Otter will support two core user roles, Grigsby said: file uploaders and background investigators. Under the current contract small agencies will receive two user licenses, and the largest agencies will have up to 10. Training materials and reference guides are posted to an early-adopter feedback site where agencies can log suggestions and questions.
Why it matters: TCOLE plans to replace its current SecureShare file-sharing process with Otter to standardize uploads of personnel 'a files' (the confidential statewide employment database) and department-level files. Grigsby emphasized that personnel 'a files' have a life-plus-75-years retention, while SecureShare/g-file materials will have roughly a 60-day shared retention window for cross-agency background checks.
Commissioners pressed staff on education and rollout logistics. Staff said they are encouraging agencies to digitize and categorize personnel files in advance and will publish training videos and job aids; the agency is prepared to seek funding next session to expand licensing capacity if demand requires it.
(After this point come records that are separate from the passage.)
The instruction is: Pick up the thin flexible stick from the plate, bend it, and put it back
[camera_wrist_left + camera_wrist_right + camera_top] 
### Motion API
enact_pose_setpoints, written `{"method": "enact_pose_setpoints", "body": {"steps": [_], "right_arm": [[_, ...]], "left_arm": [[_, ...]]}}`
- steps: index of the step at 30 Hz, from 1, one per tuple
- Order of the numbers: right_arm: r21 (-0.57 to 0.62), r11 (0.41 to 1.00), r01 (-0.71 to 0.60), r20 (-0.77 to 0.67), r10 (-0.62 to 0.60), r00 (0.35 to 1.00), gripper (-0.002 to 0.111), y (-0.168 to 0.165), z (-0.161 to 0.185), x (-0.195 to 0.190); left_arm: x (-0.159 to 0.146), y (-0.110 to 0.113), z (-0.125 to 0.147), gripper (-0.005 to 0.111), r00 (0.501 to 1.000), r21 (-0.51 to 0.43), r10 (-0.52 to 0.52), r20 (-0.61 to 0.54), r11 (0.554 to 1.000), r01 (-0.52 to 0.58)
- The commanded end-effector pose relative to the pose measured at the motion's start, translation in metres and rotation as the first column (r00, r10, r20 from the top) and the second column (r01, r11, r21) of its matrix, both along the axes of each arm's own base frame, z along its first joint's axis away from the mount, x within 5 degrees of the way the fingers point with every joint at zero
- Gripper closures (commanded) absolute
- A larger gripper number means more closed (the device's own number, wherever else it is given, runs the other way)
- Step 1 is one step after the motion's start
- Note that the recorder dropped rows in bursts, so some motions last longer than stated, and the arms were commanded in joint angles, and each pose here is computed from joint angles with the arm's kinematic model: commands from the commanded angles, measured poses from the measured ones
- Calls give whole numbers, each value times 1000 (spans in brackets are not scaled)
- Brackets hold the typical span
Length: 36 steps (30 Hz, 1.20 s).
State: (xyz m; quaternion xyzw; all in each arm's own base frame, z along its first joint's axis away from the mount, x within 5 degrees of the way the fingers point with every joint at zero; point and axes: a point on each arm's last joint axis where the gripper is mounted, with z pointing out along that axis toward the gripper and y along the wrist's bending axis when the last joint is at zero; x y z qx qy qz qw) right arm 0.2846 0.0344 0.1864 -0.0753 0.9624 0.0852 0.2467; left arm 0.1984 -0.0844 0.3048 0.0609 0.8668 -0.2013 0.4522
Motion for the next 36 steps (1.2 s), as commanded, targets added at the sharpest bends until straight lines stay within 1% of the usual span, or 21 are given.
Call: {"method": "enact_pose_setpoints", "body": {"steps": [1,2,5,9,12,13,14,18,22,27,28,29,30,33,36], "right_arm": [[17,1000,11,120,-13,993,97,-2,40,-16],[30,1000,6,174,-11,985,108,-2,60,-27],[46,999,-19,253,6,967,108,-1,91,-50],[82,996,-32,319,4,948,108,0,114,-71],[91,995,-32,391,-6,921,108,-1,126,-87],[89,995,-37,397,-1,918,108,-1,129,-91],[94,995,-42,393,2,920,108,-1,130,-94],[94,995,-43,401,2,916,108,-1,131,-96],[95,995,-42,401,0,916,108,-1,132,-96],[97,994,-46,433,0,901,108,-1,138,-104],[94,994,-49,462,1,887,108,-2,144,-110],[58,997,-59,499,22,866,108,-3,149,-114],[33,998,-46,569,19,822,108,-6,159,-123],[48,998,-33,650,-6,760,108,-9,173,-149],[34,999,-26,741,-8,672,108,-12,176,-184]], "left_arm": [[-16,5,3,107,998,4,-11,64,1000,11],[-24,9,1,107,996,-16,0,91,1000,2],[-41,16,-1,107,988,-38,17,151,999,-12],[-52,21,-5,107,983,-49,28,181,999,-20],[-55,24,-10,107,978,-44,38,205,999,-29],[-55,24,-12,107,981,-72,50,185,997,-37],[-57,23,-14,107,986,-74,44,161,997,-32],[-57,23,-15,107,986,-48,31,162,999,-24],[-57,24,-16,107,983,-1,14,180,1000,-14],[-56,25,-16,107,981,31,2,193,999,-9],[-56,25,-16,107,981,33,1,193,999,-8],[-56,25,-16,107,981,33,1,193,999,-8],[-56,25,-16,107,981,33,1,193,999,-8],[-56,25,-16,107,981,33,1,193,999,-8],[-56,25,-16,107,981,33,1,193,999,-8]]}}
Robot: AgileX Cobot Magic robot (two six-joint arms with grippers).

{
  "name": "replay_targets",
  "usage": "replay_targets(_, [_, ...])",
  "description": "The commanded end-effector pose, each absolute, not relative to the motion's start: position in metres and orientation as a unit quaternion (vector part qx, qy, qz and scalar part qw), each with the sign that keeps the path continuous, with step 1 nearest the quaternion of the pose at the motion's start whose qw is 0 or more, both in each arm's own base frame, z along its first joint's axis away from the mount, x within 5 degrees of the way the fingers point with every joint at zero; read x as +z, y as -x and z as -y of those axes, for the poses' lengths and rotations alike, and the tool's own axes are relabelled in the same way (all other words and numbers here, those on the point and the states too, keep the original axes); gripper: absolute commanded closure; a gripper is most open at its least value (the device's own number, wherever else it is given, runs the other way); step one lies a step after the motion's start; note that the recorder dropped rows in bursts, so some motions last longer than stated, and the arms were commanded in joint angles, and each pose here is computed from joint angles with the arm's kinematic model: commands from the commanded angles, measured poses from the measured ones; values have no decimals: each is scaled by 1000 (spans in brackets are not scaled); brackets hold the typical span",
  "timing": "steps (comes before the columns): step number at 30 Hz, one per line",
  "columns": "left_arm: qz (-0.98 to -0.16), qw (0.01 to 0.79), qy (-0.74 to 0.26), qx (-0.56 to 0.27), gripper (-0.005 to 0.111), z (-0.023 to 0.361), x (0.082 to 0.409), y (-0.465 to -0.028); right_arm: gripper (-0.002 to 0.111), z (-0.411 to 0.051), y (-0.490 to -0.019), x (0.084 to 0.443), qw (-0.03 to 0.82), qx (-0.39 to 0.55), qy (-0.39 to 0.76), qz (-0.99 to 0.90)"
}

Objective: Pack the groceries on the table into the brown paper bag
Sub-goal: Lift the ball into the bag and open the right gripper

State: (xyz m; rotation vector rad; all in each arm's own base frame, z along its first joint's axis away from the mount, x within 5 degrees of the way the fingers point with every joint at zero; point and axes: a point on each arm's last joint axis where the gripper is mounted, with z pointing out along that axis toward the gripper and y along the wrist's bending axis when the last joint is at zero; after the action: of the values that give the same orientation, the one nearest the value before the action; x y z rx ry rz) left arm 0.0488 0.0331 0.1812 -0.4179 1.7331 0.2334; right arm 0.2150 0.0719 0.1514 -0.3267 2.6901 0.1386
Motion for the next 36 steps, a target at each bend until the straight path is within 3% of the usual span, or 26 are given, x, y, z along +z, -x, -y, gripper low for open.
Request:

A May 18 deployment of an assignment-status manager will allow agencies to designate file uploaders and background investigators in TCOLE systems ahead of the full launch.
Grigsby also said the records group is mindful of cybersecurity and public-information constraints: the personnel file portion of Otter is only accessible to hiring agencies for the narrow purpose of background checks and requires release authorization from the subject, while some departmental files will remain transferable between agencies via a separate SecureShare folder. She called the soft launch feedback a critical step to refine the user experience and messaging.
Next steps: TCOLE will evaluate the soft-launch feedback at the end of the trial period around May 1, publish final rollout materials for agencies and continue training deliveries at the agency's summer conference.